A word-for-word copy of the data is what's wanted; pictures stay out of it.

── DATA BELOW ──

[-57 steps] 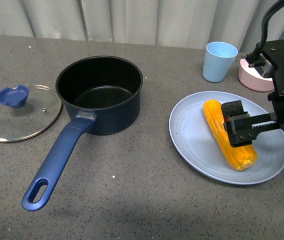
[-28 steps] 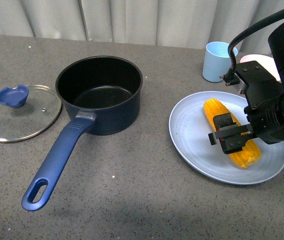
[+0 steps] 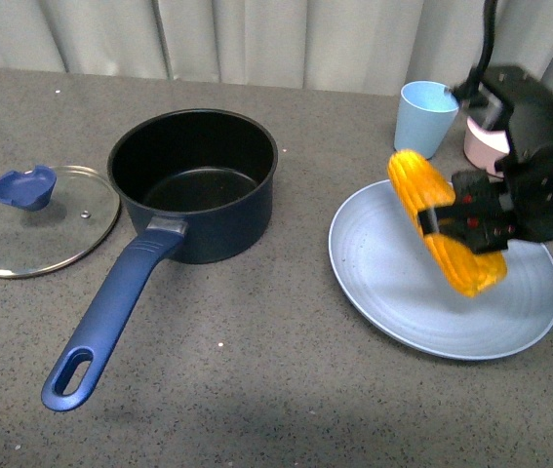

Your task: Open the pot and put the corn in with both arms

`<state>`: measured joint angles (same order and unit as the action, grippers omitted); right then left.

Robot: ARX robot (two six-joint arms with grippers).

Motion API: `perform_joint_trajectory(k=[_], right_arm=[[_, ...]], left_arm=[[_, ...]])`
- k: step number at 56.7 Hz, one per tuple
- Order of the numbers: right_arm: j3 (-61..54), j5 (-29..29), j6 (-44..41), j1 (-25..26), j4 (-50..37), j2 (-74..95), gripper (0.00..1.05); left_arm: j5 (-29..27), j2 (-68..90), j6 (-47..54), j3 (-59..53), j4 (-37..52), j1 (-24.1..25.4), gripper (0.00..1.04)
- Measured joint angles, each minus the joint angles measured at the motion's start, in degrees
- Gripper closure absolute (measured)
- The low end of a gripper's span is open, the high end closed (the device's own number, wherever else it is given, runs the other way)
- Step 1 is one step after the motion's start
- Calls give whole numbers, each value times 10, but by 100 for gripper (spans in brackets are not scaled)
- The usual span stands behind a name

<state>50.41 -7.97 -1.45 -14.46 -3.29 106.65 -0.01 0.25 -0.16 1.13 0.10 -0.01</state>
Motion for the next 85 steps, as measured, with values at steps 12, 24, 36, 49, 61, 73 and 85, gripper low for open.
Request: perform_joint_trajectory(k=[12, 24, 36, 49, 61, 73, 85], right_arm=[[86, -58, 41, -29, 32, -32, 93], [188, -78, 84, -96, 69, 16, 94], [285, -83, 109, -146, 100, 98, 94], [356, -76, 123, -160, 120, 168, 94], [405, -66, 131, -172, 133, 207, 85], [448, -43, 132, -184, 156, 226, 47], [438, -32, 140, -188, 134, 223, 10]], left_arm=[[0, 0, 0, 0, 0, 0, 7], [0, 0, 0, 0, 0, 0, 7], [0, 0, 0, 0, 0, 0, 7], [0, 0, 0, 0, 0, 0, 7], [0, 0, 0, 0, 0, 0, 7], [0, 0, 0, 0, 0, 0, 7], [0, 0, 0, 0, 0, 0, 7]])
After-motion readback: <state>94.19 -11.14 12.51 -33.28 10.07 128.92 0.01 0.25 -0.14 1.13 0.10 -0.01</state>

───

_EXPECTED ANSWER_.
[-57 steps] 
[-28 steps] 
[+0 steps] 

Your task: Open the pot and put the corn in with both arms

`<state>`: measured joint angles (same order and unit as the action, grippers omitted); right then left.

Robot: ARX robot (two six-joint arms with grippers).

Motion API: `perform_joint_trajectory(k=[_], right_arm=[[_, ...]], left_arm=[[_, ...]])`
- k: step number at 56.7 Hz, one per tuple
- Order of the numbers: right_arm: j3 (-61..54), j5 (-29..29), j6 (-44..41), j1 (-25..26), j4 (-50..37), j2 (-74..95), gripper (0.00..1.05); left_arm: j5 (-29..27), j2 (-68..90), j6 (-47..54), j3 (-59..53), j4 (-37..52), j1 (-24.1..25.4), gripper (0.00..1.04)
- Measured joint angles, each minus the joint angles measured at the motion's start, in degrees
- Gripper closure absolute (measured)
- The low end of a gripper's span is open, the high end closed (the device's own number, wherever else it is given, runs the other way)
- Step 1 is one step after the motion's start
- Calls give whole numbers, each value times 10, but by 100 for gripper (spans in brackets are not scaled)
- The usual span stands behind a name

<state>50.41 -7.97 -1.45 -14.46 -3.29 106.65 -0.01 0.25 -0.16 1.13 0.10 -0.01</state>
Motion for the next 85 steps, as measured, with values at steps 12, 24, 36, 49, 61, 73 and 85, gripper low for open.
Request: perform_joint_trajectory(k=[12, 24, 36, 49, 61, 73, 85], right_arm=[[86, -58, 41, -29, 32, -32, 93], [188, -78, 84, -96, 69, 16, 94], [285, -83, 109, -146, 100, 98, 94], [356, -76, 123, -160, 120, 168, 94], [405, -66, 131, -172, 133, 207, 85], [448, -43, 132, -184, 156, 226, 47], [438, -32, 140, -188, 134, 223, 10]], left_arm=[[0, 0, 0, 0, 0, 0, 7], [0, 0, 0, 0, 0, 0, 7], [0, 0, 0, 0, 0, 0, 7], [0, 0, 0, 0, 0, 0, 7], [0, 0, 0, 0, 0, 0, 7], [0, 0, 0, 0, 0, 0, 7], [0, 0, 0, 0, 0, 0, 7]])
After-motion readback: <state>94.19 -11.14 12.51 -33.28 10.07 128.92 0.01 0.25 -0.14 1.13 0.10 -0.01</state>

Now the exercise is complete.